If you find that there’s too many projects, it’s likely time to clarify priorities. This is often another sticking point. At first glance, it doesn’t feel like anything can wait, but let’s explore that a bit. Do you want to do 10 things poorly or 3 things well? If you focus on 3 things each quarter, you’ll accomplish 12 things each year. And thinking back to how long these projects have been ongoing, could you have already completed them if you were able to focus?
Step Four: Revisit your schedule to carve out blocks of project time.
Eventually, I recommend creating a schedule template for yourself – and for each of your team members. This article explains step-by-step how to do that.
For now, let’s focus on identifying four, two-hour blocks of time. That’s the equivalent of one focused day a week. Or, four early mornings.
One of those blocks is for thinking and planning, and the other three are for your key projects. Go ahead and put those on your calendar now for next week. Label them with the focus for that block. Treat them like a meeting. The commitment is firm. It’s simply a meeting with yourself. (To get started with your planning block, you could use this agenda for a weekly review.)
Now, work with each of your team members to go through the same exercise to find four, two-hour blocks. One common way to achieve this is to make one day a week “No Meeting Day.” If everyone on the team understands that Tuesdays (or whatever day) are for planning and projects, there’s no pressure and everyone has time to focus. (Since you’re the leader, you can make that happen and make everyone’s life better. Trust me. They’ll cheer!)
At the end of this step, you should have focus time for next week carved out on the calendar, and an understanding with your team on each person’s priorities and the need for uninterrupted time.
Step Five: Protect your focus blocks.
Getting them on the calendar is a good offense. Now it’s time to play a bit of defense.
First, let’s make a list of all the potential interruptions that could invade our focus time. Email, colleagues stopping by our phone, notifications from our phone, etc. The key is to address each one. Close your email. Turn off your cell phone, and direct the office line right to voicemail. And put a sign on the door that you’ll be available again in two hours. (Unless you perform life saving surgery, I’m betting anything can wait two hours.)
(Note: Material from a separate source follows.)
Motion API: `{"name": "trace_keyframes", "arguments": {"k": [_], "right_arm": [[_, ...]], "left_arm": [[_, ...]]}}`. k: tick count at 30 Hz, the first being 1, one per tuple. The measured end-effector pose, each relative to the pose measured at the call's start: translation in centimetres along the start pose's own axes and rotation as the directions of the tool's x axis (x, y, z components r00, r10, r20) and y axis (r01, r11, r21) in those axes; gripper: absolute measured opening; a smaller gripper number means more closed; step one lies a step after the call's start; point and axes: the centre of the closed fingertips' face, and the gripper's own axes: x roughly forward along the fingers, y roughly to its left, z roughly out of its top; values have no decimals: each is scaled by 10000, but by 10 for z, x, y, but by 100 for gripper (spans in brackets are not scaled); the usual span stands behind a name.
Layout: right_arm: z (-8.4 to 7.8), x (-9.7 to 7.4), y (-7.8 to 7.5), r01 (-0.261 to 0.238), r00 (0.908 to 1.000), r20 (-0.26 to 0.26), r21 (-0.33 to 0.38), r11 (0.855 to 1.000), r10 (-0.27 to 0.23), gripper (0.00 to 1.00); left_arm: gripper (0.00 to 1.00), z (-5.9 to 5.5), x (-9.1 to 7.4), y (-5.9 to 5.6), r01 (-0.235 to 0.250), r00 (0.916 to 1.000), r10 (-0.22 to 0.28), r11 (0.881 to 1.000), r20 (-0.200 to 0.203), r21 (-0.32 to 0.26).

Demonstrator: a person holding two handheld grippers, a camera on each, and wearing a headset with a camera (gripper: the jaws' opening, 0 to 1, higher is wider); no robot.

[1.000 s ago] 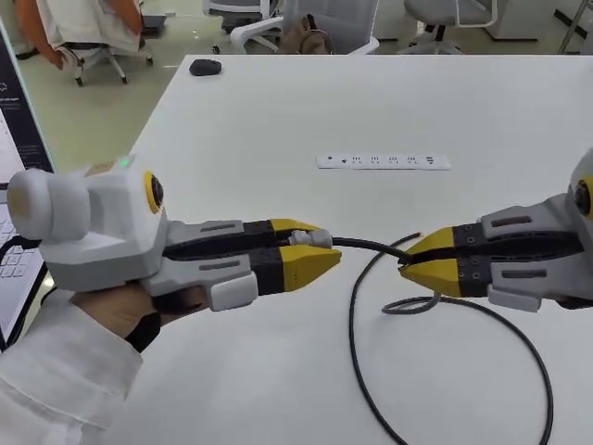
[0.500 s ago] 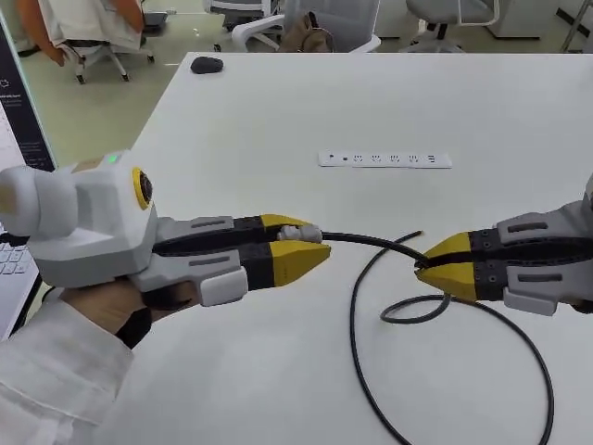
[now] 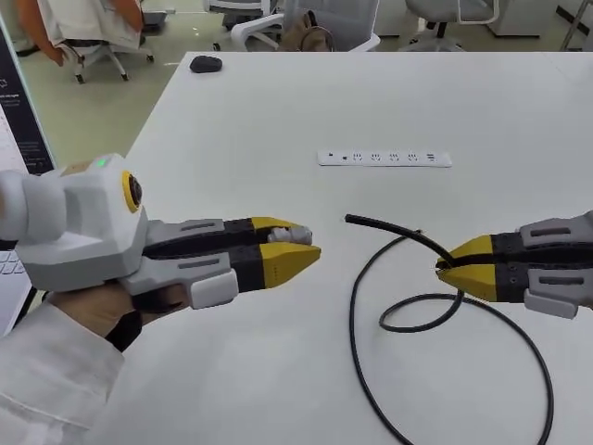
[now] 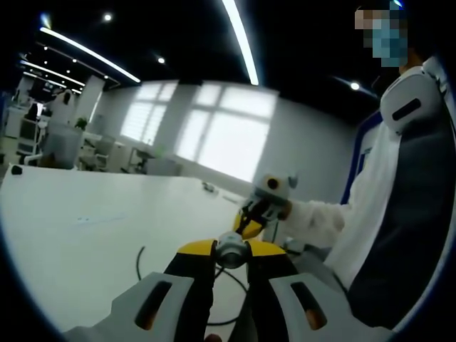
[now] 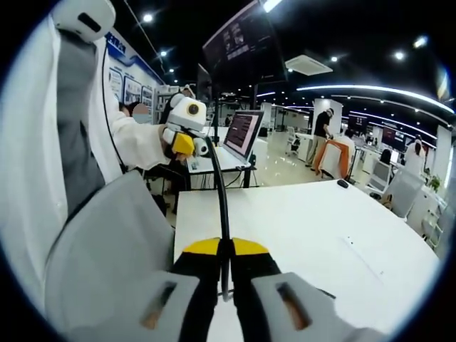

Next, let’s try to prevent some of those interruptions proactively. How about a 15-minute Stand Up meeting (or conference call) twice daily where folks can ask questions of each other and coordinate? As the team thinks of questions between Stand Ups, write them down. Then, they’ll be answered in batches twice a day. I’ll bet that two things will happen. One, your team-related email will slow to a trickle. And, two, people will learn to think ahead to get their questions answered in advance.
Why does this matter?
At first glance, this may seem like a lot of work for just 8 hours a week. In fairness, it probably is. But if those eight hours allow you to shift from living reactively to leading proactively, it’s absolutely worth it. Now you can look ahead to take advantage of opportunities or identify threats before they’re knocking at the doorstep.
And I believe that we, as leaders, have a duty to do just that. If we’re not looking out for our team and organizations, who will?